Cecilia Salles destaca em seu livro "Gesto Inacabado" que "ninguém que está reconciliado com a realidade cometeria a ambiciosa loucura de inventar realidades verbais"[1]. Que realidade é essa que nos aflige e serve de gatilho para inventar realidades poético-visuais através da fotografia? Se uma pergunta fosse, onde jaz meu céu estrelado? Atafona, a praia com nome de moinho de vento. O presente trabalho conta a história de desaparecimento de Atafona, lugarejo à beira da praia, no norte fluminense, onde a autora cresceu e que vem sendo tragado pelo mar por força do fenômeno da "transgressão marinha", nos últimos 70 anos. Para falar de um lugar da memória, intangível, não palpável, porém muito vivo no inconsciente, o trabalho tensiona a conversa de um grupo heterogêneo de imagens, desde imagens da natureza do lugar, que vem sofrendo com o assoreamento do Rio Paraíba do Sul e o avanço voraz do mar a azulejos arqueologicamente garimpados ao longo do projeto em 'cemitério de azulejos', similares aos encontrados nas ruínas existentes na beira da praia do lugar, e nas paredes ainda de pé da casa da família da autora, na tentativa de recriar paisagens que não mais existem. Como fotografar o que não existe mais? O presente trabalho intenciona tocar no arrebatamento e perplexidade sentidos diante daquilo que não está mais lá, da desaparição, elegendo "imagens-choque", nascidas dos “traveses” ou da “sombrografia” para nos fazer lembrar que não importa a destruição do entorno, a delicadeza e a sutileza existirão/resistirão para sempre na memória e no inconsciente de quem naquele lugar viveu. Ou, ainda, como afirma o filósofo e historiador da arte, Georges Didi-Huberman, “nunca poderemos dizer: não há nada para ver, não há mais nada para ver. Apesar da destruição, da supressão de todas as coisas.

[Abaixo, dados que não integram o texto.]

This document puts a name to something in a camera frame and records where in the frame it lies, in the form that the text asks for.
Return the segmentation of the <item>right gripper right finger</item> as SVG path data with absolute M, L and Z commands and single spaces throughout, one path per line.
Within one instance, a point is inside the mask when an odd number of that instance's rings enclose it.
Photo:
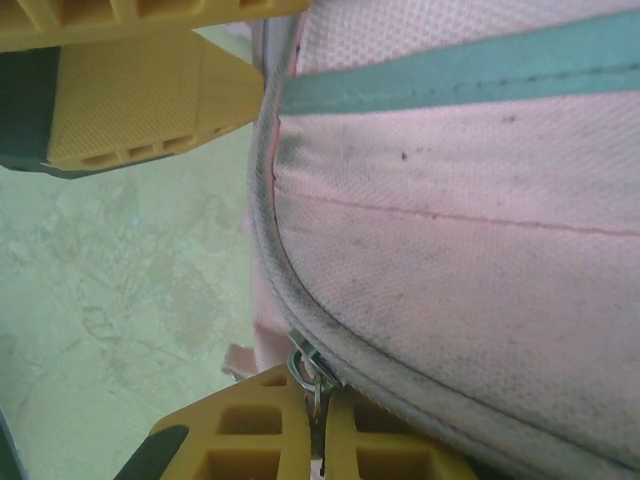
M 473 479 L 464 456 L 357 392 L 311 394 L 282 365 L 159 420 L 119 479 Z

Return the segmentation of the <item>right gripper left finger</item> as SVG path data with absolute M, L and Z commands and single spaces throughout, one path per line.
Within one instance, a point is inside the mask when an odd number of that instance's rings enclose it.
M 262 72 L 199 34 L 304 1 L 5 1 L 1 164 L 75 179 L 178 155 L 256 120 Z

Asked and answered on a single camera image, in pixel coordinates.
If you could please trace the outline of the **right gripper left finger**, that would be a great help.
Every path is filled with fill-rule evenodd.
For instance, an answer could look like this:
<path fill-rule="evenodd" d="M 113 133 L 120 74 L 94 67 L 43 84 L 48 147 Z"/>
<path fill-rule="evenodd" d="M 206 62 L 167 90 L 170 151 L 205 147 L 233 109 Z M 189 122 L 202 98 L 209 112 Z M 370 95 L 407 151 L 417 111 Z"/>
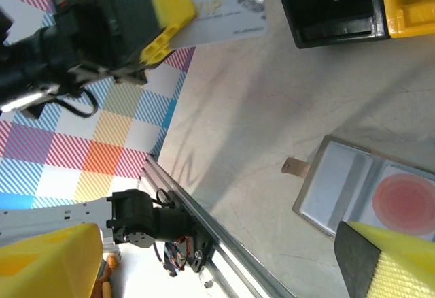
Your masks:
<path fill-rule="evenodd" d="M 103 257 L 96 224 L 0 247 L 0 298 L 90 298 Z"/>

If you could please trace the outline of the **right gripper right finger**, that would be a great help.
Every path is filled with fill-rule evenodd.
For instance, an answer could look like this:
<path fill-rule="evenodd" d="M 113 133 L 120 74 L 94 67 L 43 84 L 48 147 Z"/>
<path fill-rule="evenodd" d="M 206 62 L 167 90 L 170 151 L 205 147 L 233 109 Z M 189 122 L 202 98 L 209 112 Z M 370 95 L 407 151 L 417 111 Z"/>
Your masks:
<path fill-rule="evenodd" d="M 334 253 L 349 298 L 435 298 L 435 242 L 342 221 Z"/>

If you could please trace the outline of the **red circle card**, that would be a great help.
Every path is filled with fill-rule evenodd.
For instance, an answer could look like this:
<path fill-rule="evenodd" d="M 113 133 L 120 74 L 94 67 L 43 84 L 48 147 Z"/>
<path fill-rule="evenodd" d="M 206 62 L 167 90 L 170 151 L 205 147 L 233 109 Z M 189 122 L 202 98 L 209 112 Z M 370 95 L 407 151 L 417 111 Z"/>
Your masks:
<path fill-rule="evenodd" d="M 435 241 L 435 175 L 388 165 L 356 220 Z"/>

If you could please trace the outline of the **grey card holder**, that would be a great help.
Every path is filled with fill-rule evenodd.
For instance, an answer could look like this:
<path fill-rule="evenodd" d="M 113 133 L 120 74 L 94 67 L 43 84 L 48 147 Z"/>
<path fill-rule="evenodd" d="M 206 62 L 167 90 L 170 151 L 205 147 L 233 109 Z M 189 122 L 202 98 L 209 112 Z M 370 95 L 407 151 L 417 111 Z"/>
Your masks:
<path fill-rule="evenodd" d="M 304 180 L 293 211 L 328 237 L 340 222 L 355 221 L 388 165 L 435 175 L 414 163 L 325 136 L 311 162 L 288 158 L 281 168 Z"/>

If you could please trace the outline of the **black plastic bin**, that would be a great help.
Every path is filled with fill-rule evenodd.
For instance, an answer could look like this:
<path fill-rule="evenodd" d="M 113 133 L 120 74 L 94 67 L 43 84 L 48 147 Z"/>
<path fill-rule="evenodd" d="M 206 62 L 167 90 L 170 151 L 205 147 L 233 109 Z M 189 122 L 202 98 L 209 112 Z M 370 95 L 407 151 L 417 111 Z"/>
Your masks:
<path fill-rule="evenodd" d="M 383 0 L 281 0 L 298 48 L 390 38 Z"/>

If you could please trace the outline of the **yellow plastic bin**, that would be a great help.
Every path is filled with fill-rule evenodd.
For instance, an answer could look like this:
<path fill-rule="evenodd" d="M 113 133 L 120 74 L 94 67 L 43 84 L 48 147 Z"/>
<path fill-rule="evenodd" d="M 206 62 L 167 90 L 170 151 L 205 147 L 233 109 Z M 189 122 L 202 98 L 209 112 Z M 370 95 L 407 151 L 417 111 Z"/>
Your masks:
<path fill-rule="evenodd" d="M 392 38 L 435 35 L 435 0 L 383 0 Z"/>

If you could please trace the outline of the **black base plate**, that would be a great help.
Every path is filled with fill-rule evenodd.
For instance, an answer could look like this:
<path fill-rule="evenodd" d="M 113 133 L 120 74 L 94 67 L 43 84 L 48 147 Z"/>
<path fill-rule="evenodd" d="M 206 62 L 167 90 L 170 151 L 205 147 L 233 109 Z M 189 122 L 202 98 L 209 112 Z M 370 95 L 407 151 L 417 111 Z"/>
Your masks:
<path fill-rule="evenodd" d="M 213 250 L 214 241 L 208 235 L 183 236 L 164 243 L 163 265 L 171 276 L 191 269 L 199 273 Z"/>

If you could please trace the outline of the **long aluminium frame rail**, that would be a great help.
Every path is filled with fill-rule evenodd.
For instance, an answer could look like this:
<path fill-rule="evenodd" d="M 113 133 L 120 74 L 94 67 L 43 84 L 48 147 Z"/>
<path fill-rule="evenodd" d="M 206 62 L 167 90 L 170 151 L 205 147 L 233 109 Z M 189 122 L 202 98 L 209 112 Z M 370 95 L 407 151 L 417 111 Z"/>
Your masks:
<path fill-rule="evenodd" d="M 230 298 L 296 298 L 237 239 L 196 202 L 154 159 L 147 155 L 143 179 L 152 190 L 164 190 L 171 203 L 183 208 L 195 223 L 191 234 L 208 235 L 215 243 L 198 275 L 205 285 L 215 282 Z"/>

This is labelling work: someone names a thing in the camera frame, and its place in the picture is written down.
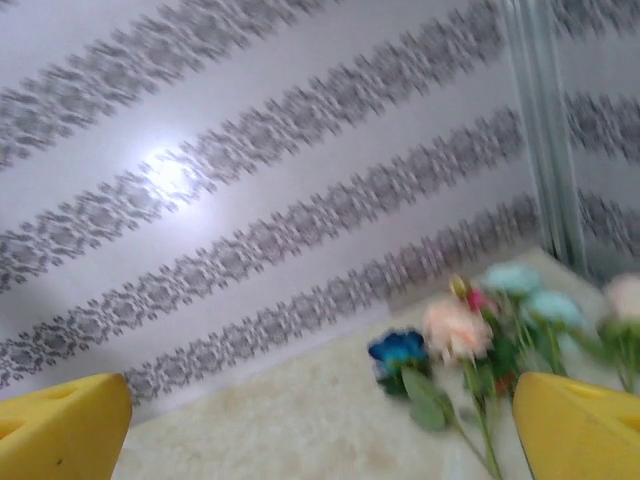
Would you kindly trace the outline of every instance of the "wall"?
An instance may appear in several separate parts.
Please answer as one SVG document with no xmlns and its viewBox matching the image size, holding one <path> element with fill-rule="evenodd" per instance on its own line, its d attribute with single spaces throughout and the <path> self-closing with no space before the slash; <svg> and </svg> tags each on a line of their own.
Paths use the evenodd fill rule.
<svg viewBox="0 0 640 480">
<path fill-rule="evenodd" d="M 174 408 L 537 237 L 490 1 L 14 3 L 2 398 L 119 371 Z"/>
<path fill-rule="evenodd" d="M 587 263 L 640 267 L 640 2 L 553 0 Z"/>
</svg>

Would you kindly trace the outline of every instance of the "yellow object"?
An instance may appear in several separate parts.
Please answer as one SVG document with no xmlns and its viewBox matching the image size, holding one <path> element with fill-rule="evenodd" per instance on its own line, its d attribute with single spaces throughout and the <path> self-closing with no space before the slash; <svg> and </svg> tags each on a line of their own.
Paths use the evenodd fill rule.
<svg viewBox="0 0 640 480">
<path fill-rule="evenodd" d="M 640 479 L 640 397 L 526 373 L 513 416 L 535 480 Z"/>
<path fill-rule="evenodd" d="M 0 402 L 0 478 L 109 480 L 130 421 L 122 375 L 95 375 Z"/>
</svg>

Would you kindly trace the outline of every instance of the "pink flower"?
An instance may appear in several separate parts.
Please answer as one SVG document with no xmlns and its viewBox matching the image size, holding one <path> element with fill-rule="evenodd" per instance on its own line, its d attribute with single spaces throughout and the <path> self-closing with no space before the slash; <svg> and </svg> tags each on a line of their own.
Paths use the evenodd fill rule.
<svg viewBox="0 0 640 480">
<path fill-rule="evenodd" d="M 491 327 L 456 298 L 432 303 L 425 312 L 423 326 L 427 350 L 439 353 L 447 364 L 461 358 L 484 357 L 491 348 Z"/>
<path fill-rule="evenodd" d="M 494 313 L 497 313 L 498 311 L 498 305 L 477 288 L 471 290 L 471 293 L 469 293 L 469 297 L 467 298 L 467 302 L 471 311 L 475 313 L 480 313 L 485 308 Z"/>
<path fill-rule="evenodd" d="M 624 273 L 615 277 L 604 289 L 618 317 L 640 320 L 640 276 Z"/>
</svg>

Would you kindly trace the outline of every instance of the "patterned wallpaper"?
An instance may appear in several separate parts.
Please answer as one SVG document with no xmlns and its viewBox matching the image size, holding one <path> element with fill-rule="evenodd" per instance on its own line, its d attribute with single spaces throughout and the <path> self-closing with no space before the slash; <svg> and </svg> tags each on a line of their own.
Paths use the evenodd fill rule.
<svg viewBox="0 0 640 480">
<path fill-rule="evenodd" d="M 536 241 L 493 1 L 67 3 L 1 54 L 1 398 L 112 370 L 157 413 Z"/>
<path fill-rule="evenodd" d="M 554 7 L 587 263 L 606 280 L 640 267 L 640 1 Z"/>
</svg>

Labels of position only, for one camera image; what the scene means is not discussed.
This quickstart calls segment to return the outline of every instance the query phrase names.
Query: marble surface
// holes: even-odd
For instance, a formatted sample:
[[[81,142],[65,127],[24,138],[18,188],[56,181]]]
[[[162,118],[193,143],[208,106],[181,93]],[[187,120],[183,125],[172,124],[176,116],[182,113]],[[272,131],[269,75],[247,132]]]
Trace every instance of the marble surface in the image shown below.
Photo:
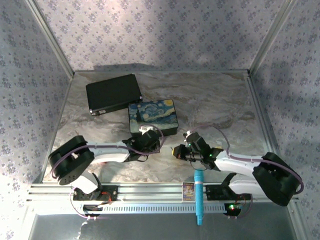
[[[113,143],[131,137],[128,109],[97,117],[89,113],[86,85],[128,73],[77,72],[71,84],[53,149],[76,135],[87,141]],[[88,168],[101,182],[183,182],[193,181],[190,162],[172,156],[173,147],[183,143],[183,133],[199,125],[212,123],[227,135],[232,153],[262,155],[264,141],[254,114],[243,76],[223,73],[136,73],[144,102],[173,99],[178,117],[177,135],[167,137],[161,153],[147,162],[95,163]],[[227,144],[212,127],[199,134],[212,146]],[[200,163],[194,167],[201,168]],[[48,165],[43,179],[51,182]],[[204,172],[206,182],[221,182],[228,174],[214,170]]]

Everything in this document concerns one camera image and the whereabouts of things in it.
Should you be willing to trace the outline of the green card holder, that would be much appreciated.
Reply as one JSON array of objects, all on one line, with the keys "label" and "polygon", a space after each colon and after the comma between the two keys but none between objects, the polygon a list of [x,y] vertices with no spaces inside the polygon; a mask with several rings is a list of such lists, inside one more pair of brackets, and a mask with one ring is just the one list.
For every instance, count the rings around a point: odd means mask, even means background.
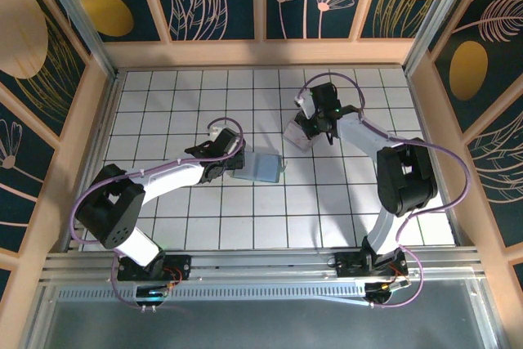
[{"label": "green card holder", "polygon": [[278,154],[257,153],[247,151],[245,154],[245,170],[243,176],[231,176],[245,181],[261,181],[278,183],[284,170],[283,157]]}]

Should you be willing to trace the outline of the clear acrylic card box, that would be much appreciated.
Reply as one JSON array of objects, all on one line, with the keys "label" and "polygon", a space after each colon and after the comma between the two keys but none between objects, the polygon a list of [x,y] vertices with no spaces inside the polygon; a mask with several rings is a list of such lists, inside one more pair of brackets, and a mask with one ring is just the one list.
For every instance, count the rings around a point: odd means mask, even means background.
[{"label": "clear acrylic card box", "polygon": [[320,135],[309,138],[295,119],[291,119],[283,132],[283,138],[303,152],[312,149],[320,139]]}]

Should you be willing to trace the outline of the small controller board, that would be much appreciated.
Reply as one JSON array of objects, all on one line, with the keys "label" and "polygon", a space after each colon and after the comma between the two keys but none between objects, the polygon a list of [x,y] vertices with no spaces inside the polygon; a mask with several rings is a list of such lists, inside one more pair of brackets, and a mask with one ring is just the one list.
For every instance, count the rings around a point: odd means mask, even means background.
[{"label": "small controller board", "polygon": [[140,307],[157,307],[164,303],[169,292],[170,289],[166,284],[137,285],[133,299]]},{"label": "small controller board", "polygon": [[408,288],[410,280],[392,280],[383,282],[367,282],[364,284],[364,300],[371,308],[398,308],[407,304],[406,301],[389,303],[394,292]]}]

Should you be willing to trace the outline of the grey metal shelf plate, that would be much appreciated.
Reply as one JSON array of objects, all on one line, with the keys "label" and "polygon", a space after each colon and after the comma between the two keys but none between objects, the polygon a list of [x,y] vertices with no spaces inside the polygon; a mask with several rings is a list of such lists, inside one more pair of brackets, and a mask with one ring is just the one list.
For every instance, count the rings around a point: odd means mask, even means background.
[{"label": "grey metal shelf plate", "polygon": [[409,305],[318,299],[189,300],[142,313],[107,286],[52,286],[23,349],[512,349],[483,288],[433,280]]}]

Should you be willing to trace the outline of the aluminium mounting rail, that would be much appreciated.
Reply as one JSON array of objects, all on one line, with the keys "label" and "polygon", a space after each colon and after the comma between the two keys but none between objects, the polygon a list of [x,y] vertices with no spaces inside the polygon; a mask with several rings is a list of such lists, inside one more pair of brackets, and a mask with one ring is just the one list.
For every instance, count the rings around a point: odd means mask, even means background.
[{"label": "aluminium mounting rail", "polygon": [[[408,255],[412,281],[484,279],[485,269],[474,247],[410,247],[422,264]],[[337,278],[333,250],[286,248],[273,250],[189,251],[190,284],[265,284],[323,282]],[[50,253],[40,284],[104,284],[110,281],[109,252]]]}]

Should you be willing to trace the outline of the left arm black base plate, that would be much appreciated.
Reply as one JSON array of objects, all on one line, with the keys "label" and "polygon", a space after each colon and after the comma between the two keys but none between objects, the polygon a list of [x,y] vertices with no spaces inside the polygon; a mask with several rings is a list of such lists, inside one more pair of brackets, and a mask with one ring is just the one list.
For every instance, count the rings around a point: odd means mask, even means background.
[{"label": "left arm black base plate", "polygon": [[149,265],[140,266],[130,257],[119,260],[117,281],[175,281],[188,280],[191,269],[190,255],[156,257]]}]

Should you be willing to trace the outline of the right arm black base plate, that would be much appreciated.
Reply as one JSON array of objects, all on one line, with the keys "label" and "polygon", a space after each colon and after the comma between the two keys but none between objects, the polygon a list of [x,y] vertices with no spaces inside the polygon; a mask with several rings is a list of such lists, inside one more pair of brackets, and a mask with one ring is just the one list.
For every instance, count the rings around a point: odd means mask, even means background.
[{"label": "right arm black base plate", "polygon": [[338,278],[394,277],[396,273],[409,274],[405,253],[399,249],[384,255],[369,250],[334,254],[334,267]]}]

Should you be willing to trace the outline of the aluminium frame post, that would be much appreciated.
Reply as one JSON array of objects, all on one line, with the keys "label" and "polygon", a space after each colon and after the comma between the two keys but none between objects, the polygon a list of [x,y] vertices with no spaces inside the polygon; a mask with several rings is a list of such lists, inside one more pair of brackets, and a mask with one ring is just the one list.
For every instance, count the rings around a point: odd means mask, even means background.
[{"label": "aluminium frame post", "polygon": [[456,2],[457,0],[434,0],[430,5],[402,66],[406,78],[409,78],[415,71],[437,30]]},{"label": "aluminium frame post", "polygon": [[91,19],[85,12],[80,0],[60,0],[60,4],[69,13],[72,22],[78,29],[78,32],[91,50],[92,55],[97,60],[105,74],[111,81],[116,79],[117,69],[115,68],[100,35],[95,30]]}]

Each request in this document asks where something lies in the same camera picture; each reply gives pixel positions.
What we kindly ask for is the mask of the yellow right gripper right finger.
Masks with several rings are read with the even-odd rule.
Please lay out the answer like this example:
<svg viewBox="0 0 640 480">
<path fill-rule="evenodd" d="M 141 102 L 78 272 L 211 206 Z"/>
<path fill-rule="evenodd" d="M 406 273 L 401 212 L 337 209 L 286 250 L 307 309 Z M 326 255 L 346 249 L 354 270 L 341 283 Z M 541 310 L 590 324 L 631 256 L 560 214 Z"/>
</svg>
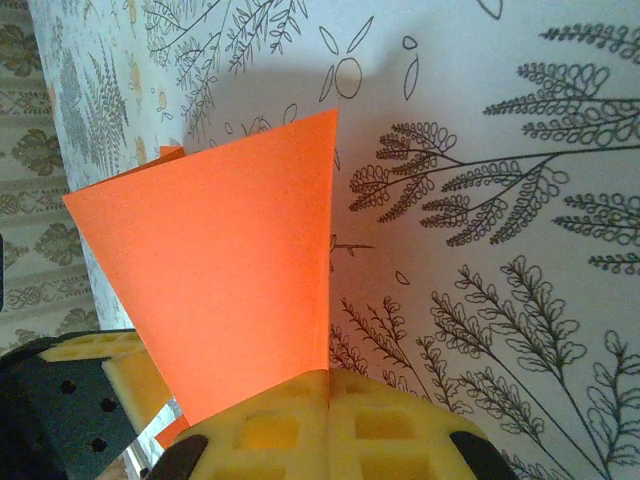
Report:
<svg viewBox="0 0 640 480">
<path fill-rule="evenodd" d="M 513 479 L 470 420 L 343 369 L 329 373 L 331 479 Z"/>
</svg>

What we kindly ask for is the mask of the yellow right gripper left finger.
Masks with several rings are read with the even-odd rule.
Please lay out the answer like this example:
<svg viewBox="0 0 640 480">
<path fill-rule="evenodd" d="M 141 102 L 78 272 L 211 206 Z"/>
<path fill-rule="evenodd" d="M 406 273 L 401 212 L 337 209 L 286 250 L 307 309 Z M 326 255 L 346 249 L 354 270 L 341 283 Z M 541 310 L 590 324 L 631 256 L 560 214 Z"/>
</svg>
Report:
<svg viewBox="0 0 640 480">
<path fill-rule="evenodd" d="M 326 479 L 329 372 L 313 370 L 182 433 L 151 479 Z"/>
</svg>

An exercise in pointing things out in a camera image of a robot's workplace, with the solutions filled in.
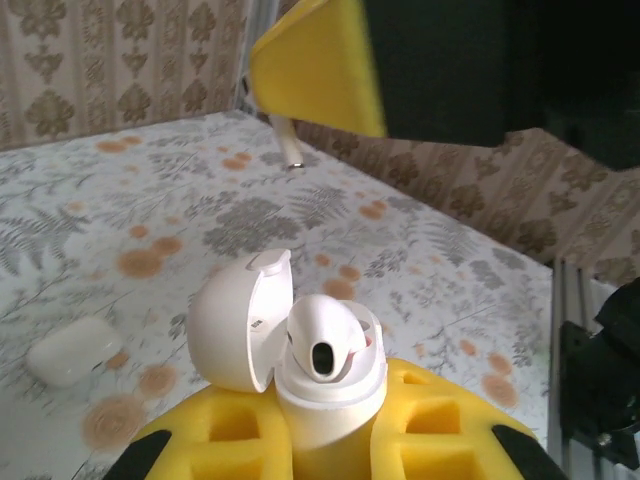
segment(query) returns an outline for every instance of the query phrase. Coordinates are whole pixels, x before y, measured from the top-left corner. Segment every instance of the yellow foam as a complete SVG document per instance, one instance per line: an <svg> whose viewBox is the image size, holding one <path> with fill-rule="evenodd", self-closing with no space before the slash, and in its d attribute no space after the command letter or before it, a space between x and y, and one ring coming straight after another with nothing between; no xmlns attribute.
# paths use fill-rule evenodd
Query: yellow foam
<svg viewBox="0 0 640 480"><path fill-rule="evenodd" d="M491 431L496 424L534 437L467 390L390 359L387 397L371 433L371 478L522 480ZM206 388L136 439L158 430L172 436L147 480L294 480L291 441L273 385L264 394Z"/></svg>
<svg viewBox="0 0 640 480"><path fill-rule="evenodd" d="M386 136L361 0L300 0L253 47L250 77L267 113Z"/></svg>

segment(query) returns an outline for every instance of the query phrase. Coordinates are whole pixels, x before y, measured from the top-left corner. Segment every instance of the gray leaf pattern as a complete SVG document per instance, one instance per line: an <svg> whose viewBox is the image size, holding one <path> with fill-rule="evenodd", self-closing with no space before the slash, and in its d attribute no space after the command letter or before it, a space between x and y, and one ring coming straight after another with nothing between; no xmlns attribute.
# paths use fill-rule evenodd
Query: gray leaf pattern
<svg viewBox="0 0 640 480"><path fill-rule="evenodd" d="M128 137L142 141L98 148ZM0 152L0 403L12 405L26 441L41 439L2 455L0 477L101 479L117 452L97 456L84 443L87 413L113 396L142 400L138 382L151 366L177 377L165 397L144 400L147 420L206 387L189 358L186 312L205 279L268 248L291 249L296 296L324 292L369 307L388 355L489 400L487 359L504 356L519 397L506 410L544 441L549 271L302 148L308 169L289 175L270 127L228 112ZM225 168L231 157L244 169ZM373 200L375 219L361 211ZM24 356L85 315L116 328L124 355L53 391ZM0 432L0 443L10 434ZM55 465L41 450L49 438Z"/></svg>

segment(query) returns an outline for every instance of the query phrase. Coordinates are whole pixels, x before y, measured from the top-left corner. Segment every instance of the white earbud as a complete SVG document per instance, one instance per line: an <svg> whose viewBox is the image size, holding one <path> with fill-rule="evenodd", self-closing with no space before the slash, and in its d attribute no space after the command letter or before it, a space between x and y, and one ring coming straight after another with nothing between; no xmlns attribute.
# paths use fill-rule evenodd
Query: white earbud
<svg viewBox="0 0 640 480"><path fill-rule="evenodd" d="M349 354L367 346L360 322L340 301L327 295L298 300L287 322L291 351L300 367L318 383L335 380Z"/></svg>

Convém saber olhar como um arqueólogo”. Onde jaz meu céu estrelado é um trabalho sobre os trabalhos de resistência da memória. [1] Salles, Cecilia Almeida. Gesto Inacabado, São Paulo: Intermeios, 2013, p. 41 [2] Didi-Huberman, Georges. Cascas, São Paulo: Editora 34, 2017, p. 61. Ano de produção: 2016 - 2020 Técnica: fotografia digital, fotolivro publicado pela Fotô Editorial em março de 2020.